As shown in FIGS. 2 and 3, plunger rod 14 has a length complementing the axial length of the chamber of syringe barrel 12 for dispensing the contents of the syringe assembly 10. FIG. 2 shows plunger rod 14 in the forward position relative to the syringe barrel 12 either before filling the syringe or after dispensing the contents of syringe 12. As shown in FIG. 2, ribs 44 and 46 of stopper 16 contact with inner surface 34 of syringe barrel 12 to form a fluid tight seal dispensing the contents of the syringe and preventing leakage through open end 22.

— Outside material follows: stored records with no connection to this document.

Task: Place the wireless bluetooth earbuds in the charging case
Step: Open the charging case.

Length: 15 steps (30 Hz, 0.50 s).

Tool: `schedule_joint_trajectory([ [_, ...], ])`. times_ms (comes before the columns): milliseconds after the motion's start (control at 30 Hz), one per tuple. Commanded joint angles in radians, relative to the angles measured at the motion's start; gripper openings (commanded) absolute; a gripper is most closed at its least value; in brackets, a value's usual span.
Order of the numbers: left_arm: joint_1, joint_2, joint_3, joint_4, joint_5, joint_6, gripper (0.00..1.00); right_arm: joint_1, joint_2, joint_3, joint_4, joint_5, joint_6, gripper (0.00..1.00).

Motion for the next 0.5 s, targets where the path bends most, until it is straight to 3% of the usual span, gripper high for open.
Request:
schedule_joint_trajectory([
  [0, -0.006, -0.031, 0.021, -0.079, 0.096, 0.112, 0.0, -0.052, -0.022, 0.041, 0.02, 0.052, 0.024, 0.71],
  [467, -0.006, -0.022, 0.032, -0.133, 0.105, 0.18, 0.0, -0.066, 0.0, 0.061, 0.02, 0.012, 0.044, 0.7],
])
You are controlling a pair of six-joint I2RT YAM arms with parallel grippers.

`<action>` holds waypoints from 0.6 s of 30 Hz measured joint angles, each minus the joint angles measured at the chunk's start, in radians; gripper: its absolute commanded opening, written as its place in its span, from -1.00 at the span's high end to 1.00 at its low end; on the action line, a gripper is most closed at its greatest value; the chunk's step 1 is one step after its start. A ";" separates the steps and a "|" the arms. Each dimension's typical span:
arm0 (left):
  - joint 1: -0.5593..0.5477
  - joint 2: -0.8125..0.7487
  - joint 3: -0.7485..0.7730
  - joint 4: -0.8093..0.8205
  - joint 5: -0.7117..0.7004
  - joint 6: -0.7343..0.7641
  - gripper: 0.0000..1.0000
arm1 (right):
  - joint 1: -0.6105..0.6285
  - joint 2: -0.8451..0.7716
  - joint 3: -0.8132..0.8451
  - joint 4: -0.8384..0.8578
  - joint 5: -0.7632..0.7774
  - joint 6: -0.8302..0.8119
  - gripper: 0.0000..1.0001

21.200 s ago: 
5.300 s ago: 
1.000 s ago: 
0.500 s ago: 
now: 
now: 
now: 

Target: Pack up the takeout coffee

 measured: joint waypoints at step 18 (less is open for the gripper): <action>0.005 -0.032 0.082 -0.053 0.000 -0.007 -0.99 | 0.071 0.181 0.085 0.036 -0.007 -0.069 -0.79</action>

FIG. 3 shows plunger rod 14 and stopper 16 in a retracted position relative to the syringe barrel. As shown, base plate 78 and support plate 82 stabilize plunger rod 14 and prevent deflection or tilting of plunger rod 14 with respect to syringe barrel 12 thereby maintaining stopper 16 in a position axially aligned with the axis of syringe barrel 12 to prevent leakage that can occur when the stopper is tilted off axis. During use, the forward force applied to the plunger rod by the user can result in a force being directed at an inclined angle with respect to axis of the syringe barrel that cause the stopper to twist or tilt off axis. The plates 78 and 82 are provided with minimal clearance between the inner surface of the syringe barrel to resist tilting of the plunger rod and resist deflection or distortion of the stopper during use.

Although only a few exemplary embodiments of the present invention have been described in detail above, those skilled in the art will readily appreciate that many modifications are possible in the exemplary embodiments without materially departing from the novel teachings and advantages of this invention. Accordingly, all such modifications are intended to be included within the scope of the appended claims and equivalents thereof.